Simply stated, successor liability flows from state statutes and state court case rulings which allow the creditors of a debtor company to collect their debt claims from another company to which one or more assets of the debtor have been transferred, if it is a successor to the original debtor. The exact circumstances which make the other company a successor vary from state to state. In most states the law gives a list of elements which can establish successor status, but uses a balancing test, meaning there is no hard and fast rule of which or how many elements have to be present to prove the claim. The creditor sues the transferee company to initiate such a claim, and the court hearing the case decides not only which elements are present, but also whether they are enough to make the defendant a successor[8]. But if a creditor can prove enough of them, it can make the transferee pay the debt.

Elements commonly listed to impose liability on the transferee of a debtor’s assets include, (i) common ownership (whole or part) between the original debtor and the separate company; (ii) the transferee was established to hinder the creditors of the debtor; (iii) the original debtor and the transferee company provide the same goods or services; (iv) the same or recognizably similar company name or DBA; (v) same business location; (vi) same customers or customer sources; (vii) same officers or managers; (viii) same employees; and (ix) the transferee pays other debts of the original debtor, or states that it will do so. In most cases, one or two elements alone will usually be insufficient to establish liability[9].

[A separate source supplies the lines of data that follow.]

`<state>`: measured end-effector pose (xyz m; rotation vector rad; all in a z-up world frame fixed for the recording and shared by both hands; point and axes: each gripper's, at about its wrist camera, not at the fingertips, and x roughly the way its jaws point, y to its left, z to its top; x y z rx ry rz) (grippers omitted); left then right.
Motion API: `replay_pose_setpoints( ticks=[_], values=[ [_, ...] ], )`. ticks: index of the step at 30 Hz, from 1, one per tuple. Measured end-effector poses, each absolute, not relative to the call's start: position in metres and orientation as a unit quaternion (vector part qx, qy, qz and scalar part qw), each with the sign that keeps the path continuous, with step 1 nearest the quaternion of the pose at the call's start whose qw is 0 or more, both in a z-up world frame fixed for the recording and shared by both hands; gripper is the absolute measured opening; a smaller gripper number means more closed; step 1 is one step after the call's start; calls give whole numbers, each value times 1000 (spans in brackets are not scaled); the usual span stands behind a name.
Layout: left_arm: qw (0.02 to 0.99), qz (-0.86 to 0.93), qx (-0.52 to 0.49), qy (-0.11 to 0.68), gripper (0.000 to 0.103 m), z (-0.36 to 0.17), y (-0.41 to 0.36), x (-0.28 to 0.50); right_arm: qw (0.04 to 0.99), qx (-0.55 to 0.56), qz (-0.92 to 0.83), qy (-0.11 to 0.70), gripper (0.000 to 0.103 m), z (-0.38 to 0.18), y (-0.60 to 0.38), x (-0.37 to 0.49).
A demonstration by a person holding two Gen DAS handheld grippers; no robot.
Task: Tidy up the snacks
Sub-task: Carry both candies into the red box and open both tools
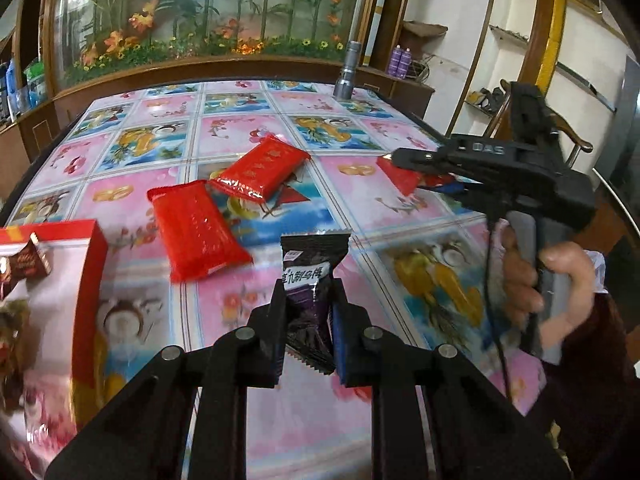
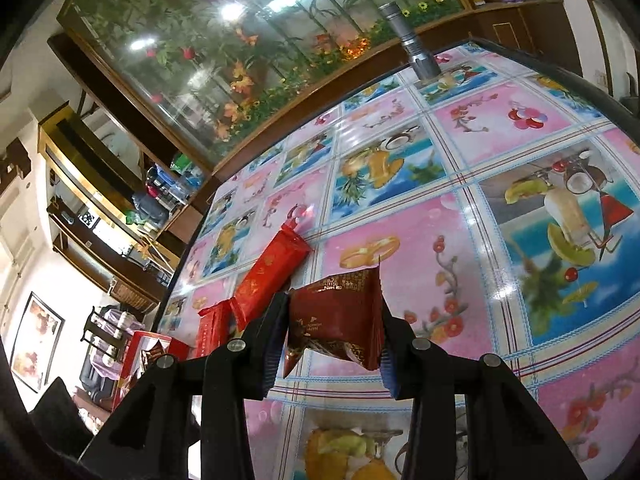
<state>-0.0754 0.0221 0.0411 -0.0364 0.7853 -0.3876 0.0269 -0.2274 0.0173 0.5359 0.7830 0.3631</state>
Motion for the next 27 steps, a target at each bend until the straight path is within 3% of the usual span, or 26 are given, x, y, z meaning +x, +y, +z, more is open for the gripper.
replay_pose_setpoints(
  ticks=[8,27],
  values=[
    [923,-168,-27,345,16,61,43,-116,892,205,192,353,41,27,-205,18],
    [926,-149,-53,342,17,59,91,-165,875,140,312,343,41,34,-89,-24]
  ],
)
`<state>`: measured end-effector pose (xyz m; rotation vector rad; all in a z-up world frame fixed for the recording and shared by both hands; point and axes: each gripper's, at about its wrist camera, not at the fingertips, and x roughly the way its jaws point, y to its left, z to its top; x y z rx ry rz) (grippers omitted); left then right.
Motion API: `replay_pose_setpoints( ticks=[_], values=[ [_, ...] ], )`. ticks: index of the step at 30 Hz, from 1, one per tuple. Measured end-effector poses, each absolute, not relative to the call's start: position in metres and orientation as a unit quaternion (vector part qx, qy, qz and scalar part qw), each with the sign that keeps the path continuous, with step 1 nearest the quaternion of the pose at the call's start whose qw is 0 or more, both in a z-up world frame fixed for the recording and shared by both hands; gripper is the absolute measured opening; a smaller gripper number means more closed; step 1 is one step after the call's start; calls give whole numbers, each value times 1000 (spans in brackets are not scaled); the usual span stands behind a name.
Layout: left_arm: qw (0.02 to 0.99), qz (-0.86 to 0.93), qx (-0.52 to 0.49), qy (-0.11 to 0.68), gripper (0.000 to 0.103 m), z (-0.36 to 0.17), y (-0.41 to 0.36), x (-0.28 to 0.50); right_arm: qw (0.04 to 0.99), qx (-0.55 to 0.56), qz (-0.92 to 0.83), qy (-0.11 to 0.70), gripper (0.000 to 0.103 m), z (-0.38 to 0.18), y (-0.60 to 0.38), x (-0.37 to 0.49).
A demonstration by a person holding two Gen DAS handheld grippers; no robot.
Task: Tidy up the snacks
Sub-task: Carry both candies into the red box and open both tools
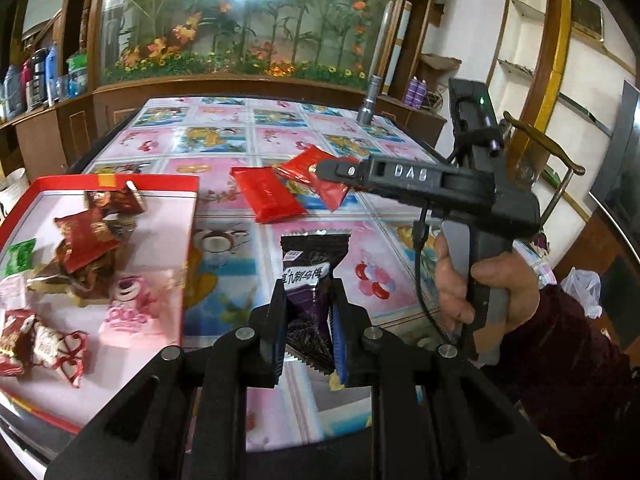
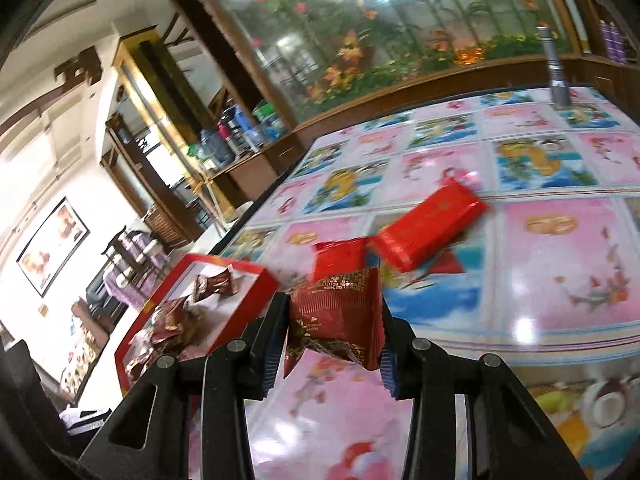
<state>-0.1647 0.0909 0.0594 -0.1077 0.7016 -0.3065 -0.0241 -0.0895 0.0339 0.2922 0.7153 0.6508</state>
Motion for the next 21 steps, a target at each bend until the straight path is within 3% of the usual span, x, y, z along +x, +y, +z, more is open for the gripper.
replay_pose_setpoints(
  ticks=[11,21],
  values=[
    [940,-124,-53,313,17,72,123,-189,852,117,377,345,41,34,-27,-50],
    [949,-35,-90,300,17,78,197,-195,821,81,443,350,41,42,46,-76]
  ],
)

Successor liability is not as uniformly disfavored in courts as is veil piercing, but remains uncommon in practice. Like veil piercing, it is rarely if ever used by Federal agencies and contractors. Whether any specific circumstances will make a transferee company liable as a successor to another is beyond the scope of this article; but asset transfers between commonly-owned companies occur frequently, and many not easily be identifiable as such to a non-lawyer. In our hypothetical, the Company’s owners may be sorely tempted to use the same business location or same employees or managers in the new provider as in the Company, and may wish to have the new entity collect unpaid receiveables. Any of these steps could subject the new entity to the overpayment, or to any other creditor claim. Successor liability can be invoked against pre-existing entities under common ownership with the Company as well. Owners of health care providers having other companies which are subject to any Medicare contractor collection action need to avoid any such transfers scrupulously, and bear in mind that they can make their other provider liable in common for an overpayment claim.

VII. Other Government Sanctions Against Owners and Affiliates for Non-payment by an Incorporated Provider:

Pursuing owners personally for repayment of a provider’s overpayment liability isn’t the only sanction CMS and its contractors might logically seek to apply to punish non-payment. Excluding related persons and companies from health care program participation comes to mind. This could take at least 3 forms, each of which we will examine in turn.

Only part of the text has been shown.